Task goal:
The result should be every line that contains the word "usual", taken from the material.

Supplied information:
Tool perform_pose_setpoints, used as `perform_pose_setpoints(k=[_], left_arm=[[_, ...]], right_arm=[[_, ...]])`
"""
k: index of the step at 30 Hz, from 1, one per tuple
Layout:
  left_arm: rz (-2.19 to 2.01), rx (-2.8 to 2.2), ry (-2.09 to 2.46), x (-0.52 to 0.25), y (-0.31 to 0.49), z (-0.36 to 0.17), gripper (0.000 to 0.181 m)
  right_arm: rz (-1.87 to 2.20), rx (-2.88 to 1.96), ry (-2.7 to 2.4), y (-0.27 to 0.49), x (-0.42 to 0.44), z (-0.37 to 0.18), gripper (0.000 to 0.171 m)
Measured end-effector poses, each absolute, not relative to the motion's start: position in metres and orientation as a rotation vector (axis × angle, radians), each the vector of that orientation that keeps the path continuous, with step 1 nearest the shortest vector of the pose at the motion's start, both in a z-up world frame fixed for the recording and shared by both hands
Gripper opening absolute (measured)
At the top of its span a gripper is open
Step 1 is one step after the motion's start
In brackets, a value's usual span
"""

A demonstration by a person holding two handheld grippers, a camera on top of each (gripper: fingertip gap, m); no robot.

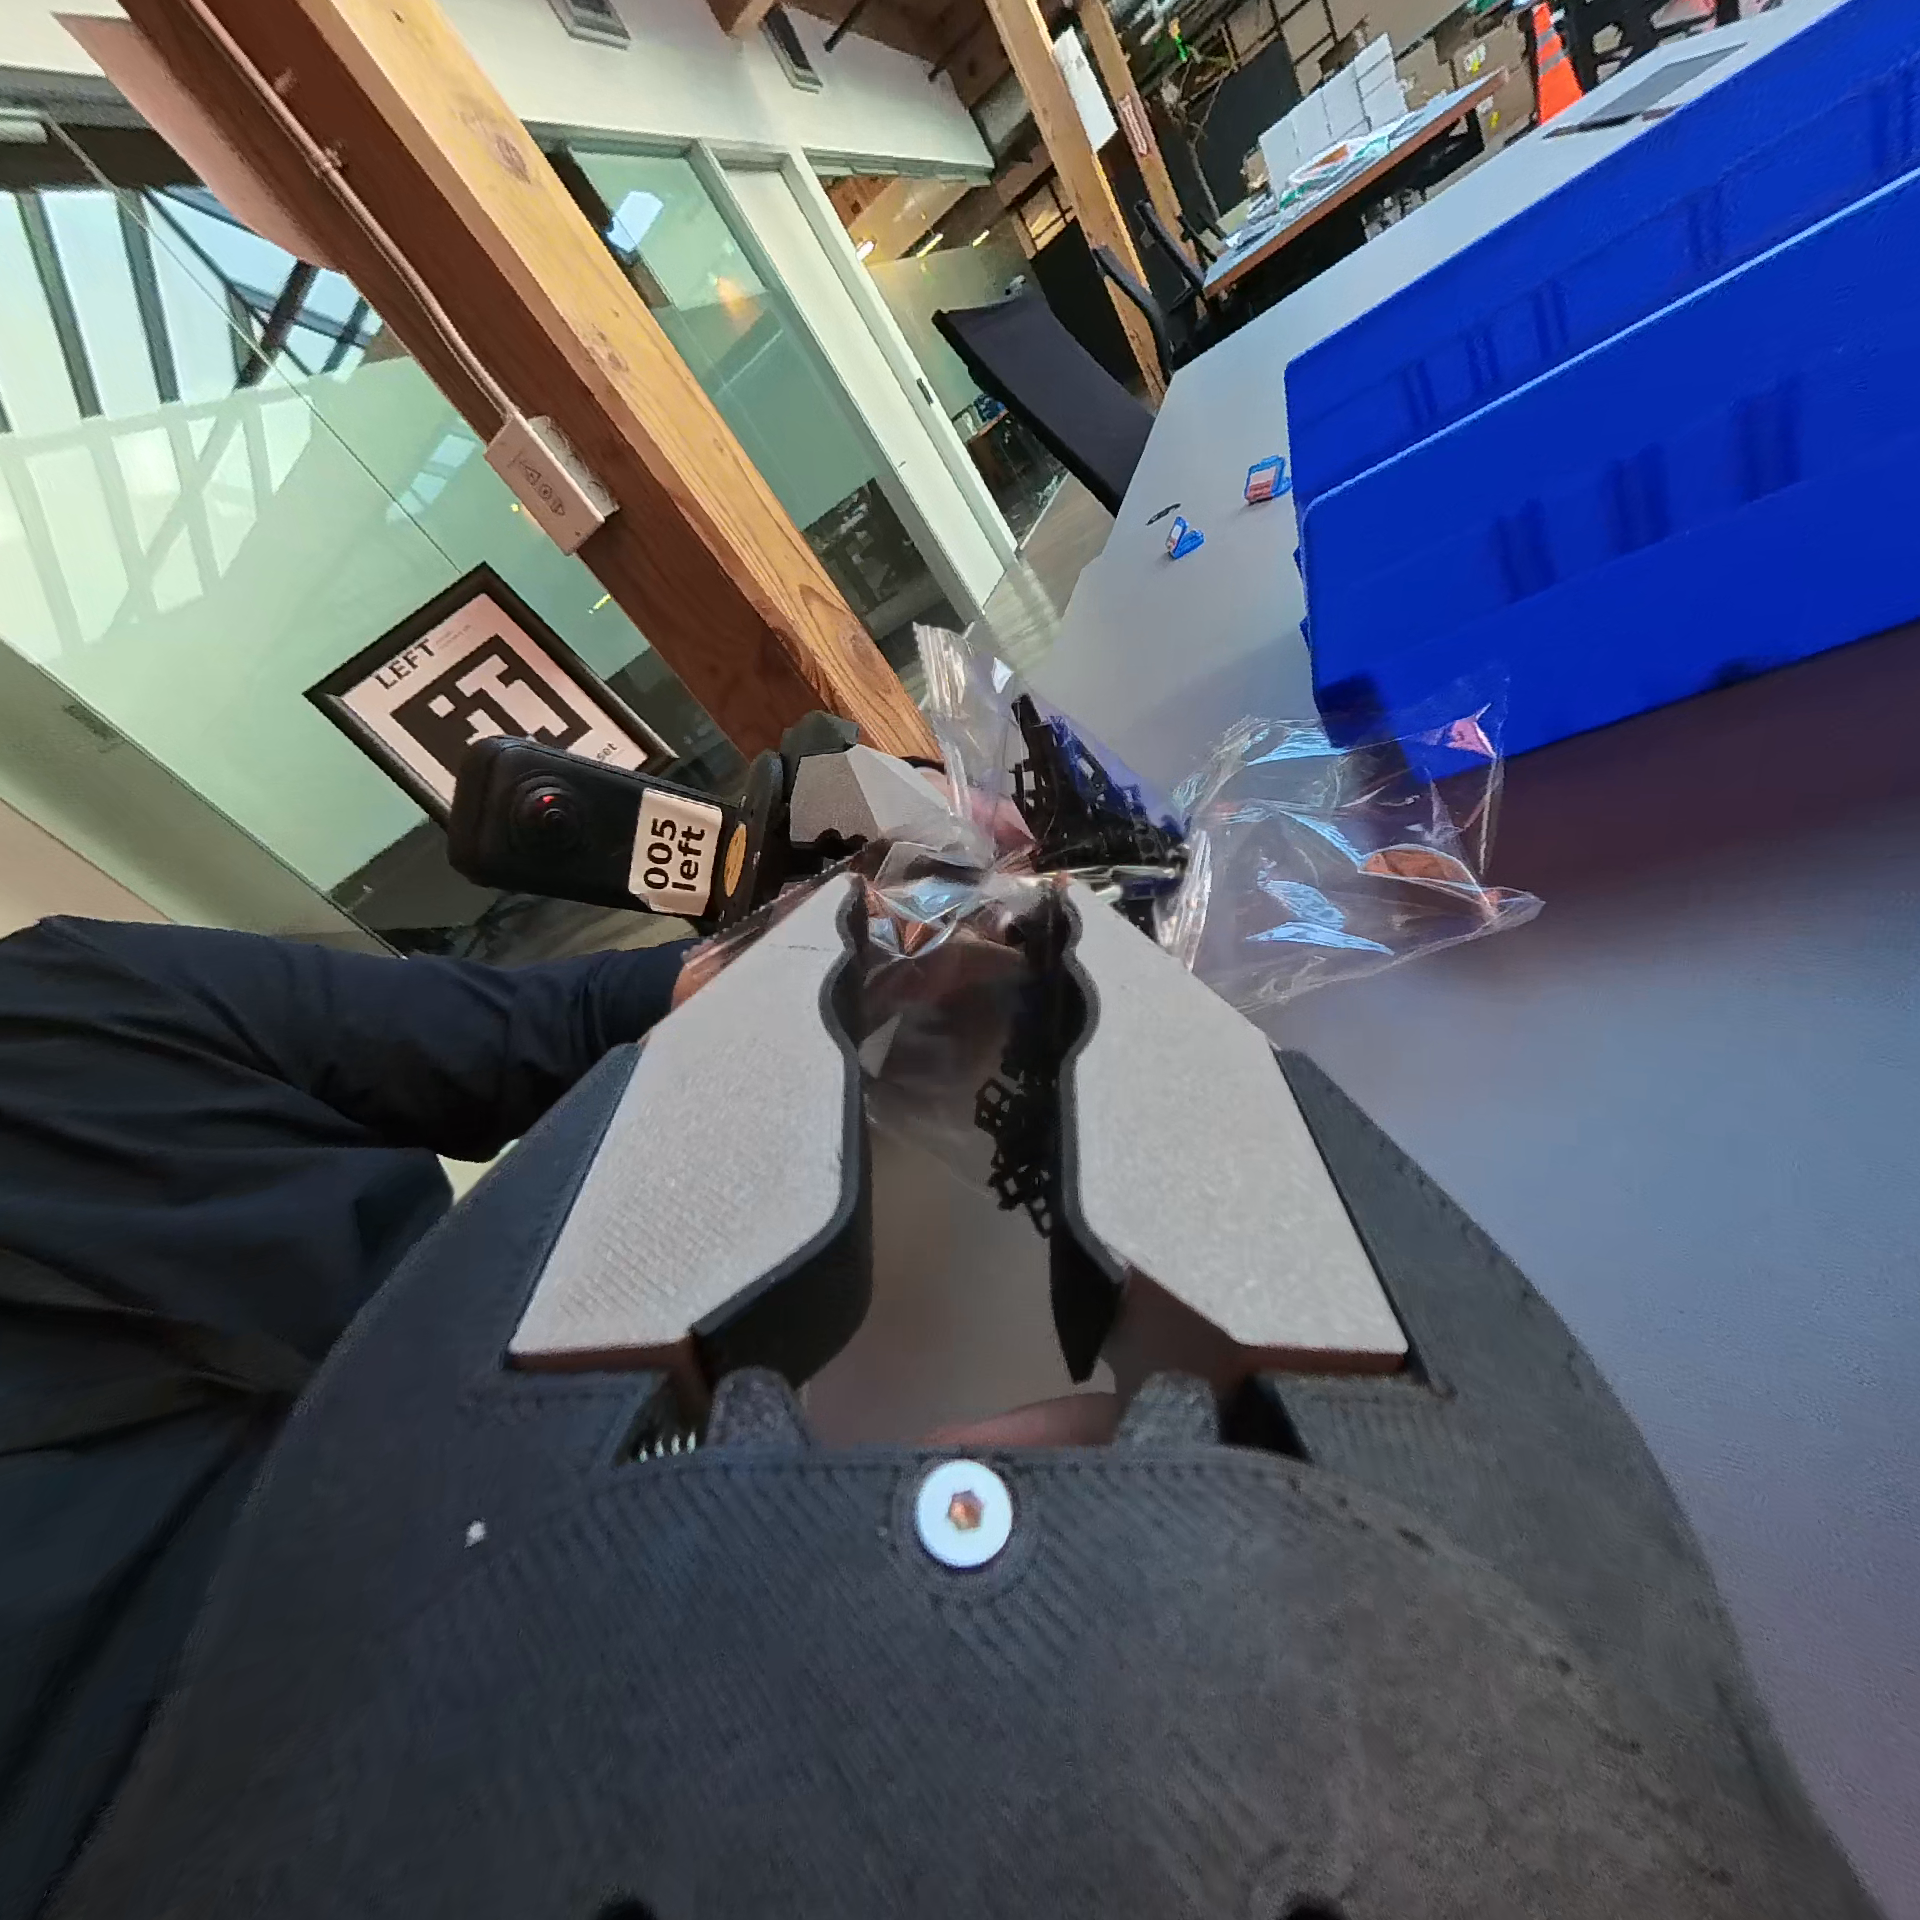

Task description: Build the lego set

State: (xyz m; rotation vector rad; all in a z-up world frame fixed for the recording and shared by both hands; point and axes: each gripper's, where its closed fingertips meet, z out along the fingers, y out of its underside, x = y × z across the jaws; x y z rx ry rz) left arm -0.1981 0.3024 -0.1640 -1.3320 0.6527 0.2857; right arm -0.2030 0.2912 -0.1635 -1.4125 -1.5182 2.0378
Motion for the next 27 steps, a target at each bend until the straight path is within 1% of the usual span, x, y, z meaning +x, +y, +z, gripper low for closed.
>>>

Answer to this task:
In brackets, a value's usual span
Motion for the next 27 steps, a target at each bend until the straight path is within 1% of the usual span, x, y, z meaning +x, +y, +z, gripper low for closed.

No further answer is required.